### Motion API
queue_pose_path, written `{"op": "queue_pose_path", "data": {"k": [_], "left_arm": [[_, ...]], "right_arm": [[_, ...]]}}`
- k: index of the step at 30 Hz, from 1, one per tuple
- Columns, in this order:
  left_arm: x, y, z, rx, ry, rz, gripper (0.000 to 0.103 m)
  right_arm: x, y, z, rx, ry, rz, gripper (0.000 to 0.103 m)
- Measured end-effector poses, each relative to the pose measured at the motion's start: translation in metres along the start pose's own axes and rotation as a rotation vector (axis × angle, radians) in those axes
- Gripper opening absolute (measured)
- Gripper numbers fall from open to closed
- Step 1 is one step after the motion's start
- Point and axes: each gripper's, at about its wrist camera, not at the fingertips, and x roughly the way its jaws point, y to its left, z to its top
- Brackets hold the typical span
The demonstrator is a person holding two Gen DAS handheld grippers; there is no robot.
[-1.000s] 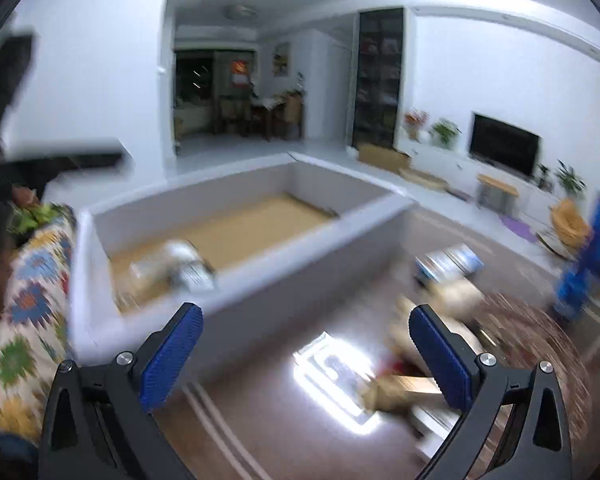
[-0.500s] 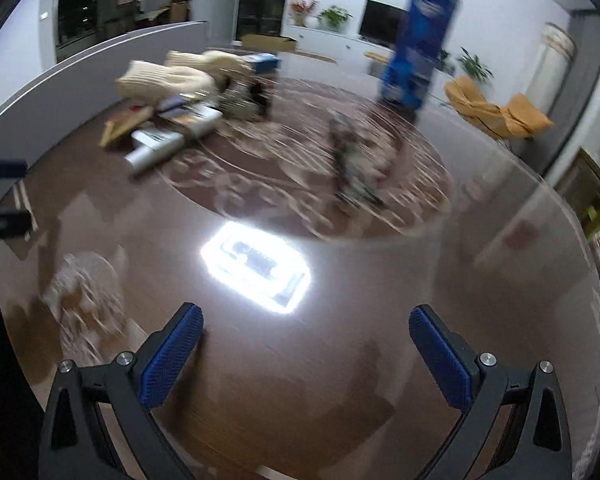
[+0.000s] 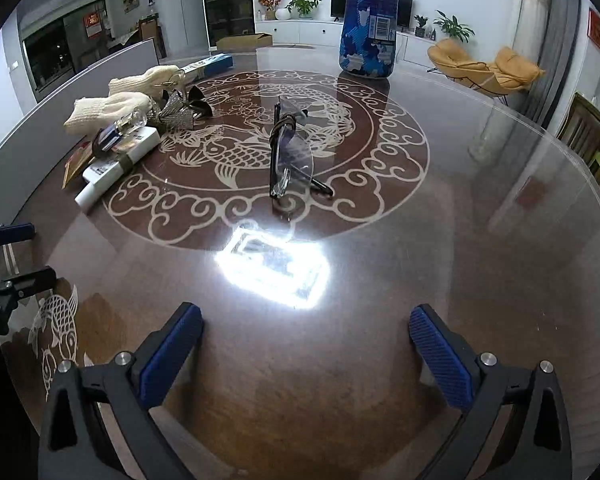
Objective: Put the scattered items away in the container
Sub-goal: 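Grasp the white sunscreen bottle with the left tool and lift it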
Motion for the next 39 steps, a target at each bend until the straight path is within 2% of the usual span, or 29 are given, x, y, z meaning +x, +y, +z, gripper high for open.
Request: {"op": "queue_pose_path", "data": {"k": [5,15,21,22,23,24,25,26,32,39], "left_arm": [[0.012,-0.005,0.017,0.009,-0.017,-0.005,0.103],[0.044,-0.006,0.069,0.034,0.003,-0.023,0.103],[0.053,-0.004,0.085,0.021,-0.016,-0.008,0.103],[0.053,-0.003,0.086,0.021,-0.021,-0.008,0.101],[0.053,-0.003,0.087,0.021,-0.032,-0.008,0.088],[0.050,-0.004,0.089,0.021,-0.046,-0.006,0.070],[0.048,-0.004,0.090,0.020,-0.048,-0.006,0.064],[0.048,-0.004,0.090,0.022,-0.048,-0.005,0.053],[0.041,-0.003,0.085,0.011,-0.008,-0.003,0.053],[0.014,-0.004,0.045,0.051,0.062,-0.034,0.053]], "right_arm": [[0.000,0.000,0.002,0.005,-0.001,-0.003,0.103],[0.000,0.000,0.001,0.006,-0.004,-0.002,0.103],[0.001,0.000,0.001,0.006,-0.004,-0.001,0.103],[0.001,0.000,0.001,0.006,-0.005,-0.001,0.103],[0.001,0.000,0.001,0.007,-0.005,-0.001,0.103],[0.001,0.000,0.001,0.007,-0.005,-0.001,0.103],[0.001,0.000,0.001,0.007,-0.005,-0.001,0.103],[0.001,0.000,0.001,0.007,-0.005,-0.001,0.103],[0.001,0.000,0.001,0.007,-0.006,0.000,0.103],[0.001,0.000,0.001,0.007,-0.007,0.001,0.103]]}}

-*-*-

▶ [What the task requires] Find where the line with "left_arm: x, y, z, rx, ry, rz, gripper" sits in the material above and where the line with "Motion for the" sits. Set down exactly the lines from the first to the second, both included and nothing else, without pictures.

▶ [Output of the task]
  left_arm: x, y, z, rx, ry, rz, gripper (0.000 to 0.103 m)
  right_arm: x, y, z, rx, ry, rz, gripper (0.000 to 0.103 m)
- Measured end-effector poses, each relative to the pose measured at the motion's start: translation in metres along the start pose's own axes and rotation as a rotation vector (axis × angle, radians) in those axes
- Gripper opening absolute (measured)
- Gripper numbers fall from open to closed
- Step 1 is one step after the motion's start
- Point and axes: each gripper's, at about its wrist camera, not at the fingertips, and x roughly the way its jaws point, y to its left, z to its top
- Brackets hold the typical span
The demonstrator is a person holding two Gen DAS handheld grippers; there is no robot.
[-1.000s] 
[-0.500s] 
[+0.000s] 
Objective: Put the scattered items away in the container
Sub-goal: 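Grasp the white sunscreen bottle with the left tool and lift it
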Motion for the next 39 steps, a target at each bend until the straight path is within 2% of the usual span, or 29 are given, x, y, z meaning +x, +y, +z, gripper high for open.

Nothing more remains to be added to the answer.